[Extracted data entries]
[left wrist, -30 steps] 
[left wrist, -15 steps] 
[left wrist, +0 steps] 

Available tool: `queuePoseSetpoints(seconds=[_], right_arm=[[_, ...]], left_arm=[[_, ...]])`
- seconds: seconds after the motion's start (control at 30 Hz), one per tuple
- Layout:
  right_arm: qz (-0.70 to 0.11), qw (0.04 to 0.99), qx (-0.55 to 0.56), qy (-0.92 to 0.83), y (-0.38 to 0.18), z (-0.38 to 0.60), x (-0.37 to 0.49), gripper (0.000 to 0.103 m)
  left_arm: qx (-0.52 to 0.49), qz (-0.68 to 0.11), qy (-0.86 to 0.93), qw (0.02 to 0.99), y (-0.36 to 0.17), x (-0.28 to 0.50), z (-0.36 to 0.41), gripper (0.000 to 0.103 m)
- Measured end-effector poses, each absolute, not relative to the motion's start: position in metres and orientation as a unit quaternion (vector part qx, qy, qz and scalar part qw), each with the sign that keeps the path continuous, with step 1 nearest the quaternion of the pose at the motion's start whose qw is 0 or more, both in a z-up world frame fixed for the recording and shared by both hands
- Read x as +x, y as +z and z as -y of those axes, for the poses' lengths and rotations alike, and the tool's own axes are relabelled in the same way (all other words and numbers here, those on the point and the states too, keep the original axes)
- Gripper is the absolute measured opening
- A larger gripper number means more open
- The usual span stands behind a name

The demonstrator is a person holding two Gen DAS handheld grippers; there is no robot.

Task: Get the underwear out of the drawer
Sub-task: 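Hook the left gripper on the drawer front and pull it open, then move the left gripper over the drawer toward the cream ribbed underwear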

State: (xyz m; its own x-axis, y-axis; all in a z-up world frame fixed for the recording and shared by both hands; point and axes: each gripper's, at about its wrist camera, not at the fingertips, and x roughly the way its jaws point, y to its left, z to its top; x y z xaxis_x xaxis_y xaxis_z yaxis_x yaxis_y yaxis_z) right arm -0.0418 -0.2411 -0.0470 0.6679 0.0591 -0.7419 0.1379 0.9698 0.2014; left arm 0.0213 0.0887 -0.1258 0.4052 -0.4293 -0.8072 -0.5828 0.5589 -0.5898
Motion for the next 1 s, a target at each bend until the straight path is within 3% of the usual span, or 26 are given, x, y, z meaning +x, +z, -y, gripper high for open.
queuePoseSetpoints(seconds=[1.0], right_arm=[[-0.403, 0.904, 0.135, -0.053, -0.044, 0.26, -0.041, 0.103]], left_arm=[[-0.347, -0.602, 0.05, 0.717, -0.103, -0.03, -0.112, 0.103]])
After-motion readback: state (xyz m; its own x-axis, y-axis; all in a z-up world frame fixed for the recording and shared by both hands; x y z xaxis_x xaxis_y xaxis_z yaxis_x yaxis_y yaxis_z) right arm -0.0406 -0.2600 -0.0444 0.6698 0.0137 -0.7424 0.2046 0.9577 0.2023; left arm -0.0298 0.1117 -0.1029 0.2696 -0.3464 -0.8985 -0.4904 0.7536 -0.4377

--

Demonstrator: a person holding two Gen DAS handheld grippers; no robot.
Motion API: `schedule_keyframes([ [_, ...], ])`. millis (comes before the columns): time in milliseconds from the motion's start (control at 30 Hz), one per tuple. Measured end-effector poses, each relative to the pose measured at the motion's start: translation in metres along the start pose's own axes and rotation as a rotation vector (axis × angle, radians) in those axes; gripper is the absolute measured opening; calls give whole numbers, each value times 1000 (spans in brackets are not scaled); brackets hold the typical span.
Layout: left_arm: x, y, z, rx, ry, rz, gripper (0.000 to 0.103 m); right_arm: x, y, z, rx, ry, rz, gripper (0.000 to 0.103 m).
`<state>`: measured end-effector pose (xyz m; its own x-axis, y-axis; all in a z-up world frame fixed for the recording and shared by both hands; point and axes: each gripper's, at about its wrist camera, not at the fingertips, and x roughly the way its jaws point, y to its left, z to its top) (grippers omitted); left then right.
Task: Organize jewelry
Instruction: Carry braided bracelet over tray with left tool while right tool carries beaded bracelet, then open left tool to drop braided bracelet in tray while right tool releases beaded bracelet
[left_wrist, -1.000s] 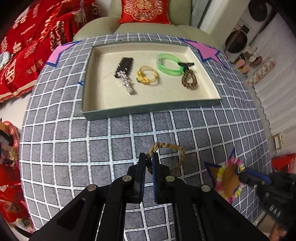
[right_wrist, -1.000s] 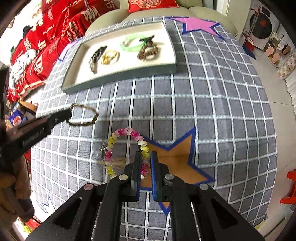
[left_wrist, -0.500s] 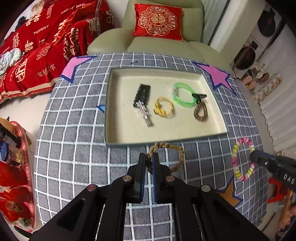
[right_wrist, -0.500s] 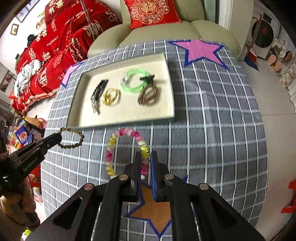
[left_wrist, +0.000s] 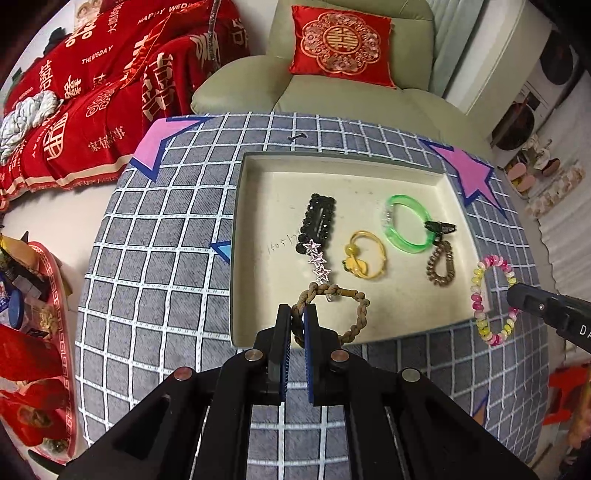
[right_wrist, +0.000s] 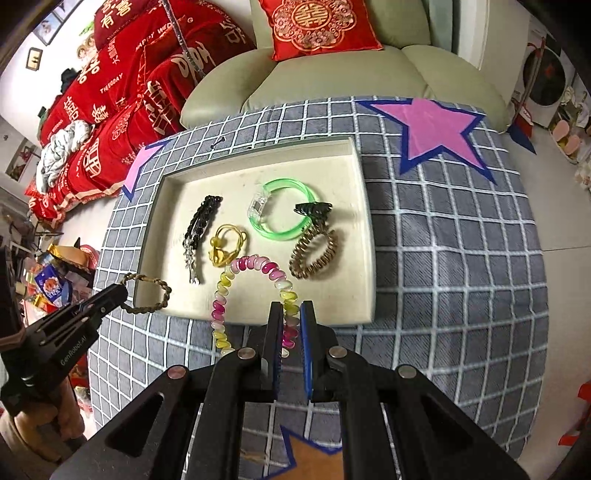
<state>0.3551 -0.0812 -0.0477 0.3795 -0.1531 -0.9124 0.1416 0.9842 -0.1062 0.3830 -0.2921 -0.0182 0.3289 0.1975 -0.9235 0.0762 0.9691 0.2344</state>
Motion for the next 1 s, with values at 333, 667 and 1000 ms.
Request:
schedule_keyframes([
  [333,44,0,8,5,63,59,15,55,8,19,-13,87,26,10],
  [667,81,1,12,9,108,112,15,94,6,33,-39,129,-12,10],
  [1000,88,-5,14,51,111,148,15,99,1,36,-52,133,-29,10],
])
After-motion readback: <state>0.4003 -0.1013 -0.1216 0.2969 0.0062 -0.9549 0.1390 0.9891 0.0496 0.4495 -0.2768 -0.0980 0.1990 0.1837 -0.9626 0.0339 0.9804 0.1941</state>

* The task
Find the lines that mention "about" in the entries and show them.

* Output of the task
State: (xyz m; its own x-axis, y-axis; all in a z-up world frame fixed for the recording and shared by both hands; point and axes: each gripper's, at about its wrist camera, not at the fingertips, and x roughly the way its jaws point, y to its left, z to its top; x y z xaxis_x xaxis_y xaxis_z yaxis_x yaxis_y yaxis_z) right arm -0.0418 -0.2411 -0.0470 0.6679 0.0591 -0.7419 0.1379 0.9698 0.2014; left arm 0.0213 0.0887 -0.1258 0.4052 -0.4293 -0.8072 -0.5828 0.5589 -0.5898
`<state>`: measured end-effector pose (xyz m; its own x-axis, y-axis; all in a z-up world frame fixed for the recording and shared by both hands; point and axes: each gripper's, at about its wrist camera, not at the fingertips, and x roughly the way its jaws point, y to its left, z to its top) (grippers omitted); left then right.

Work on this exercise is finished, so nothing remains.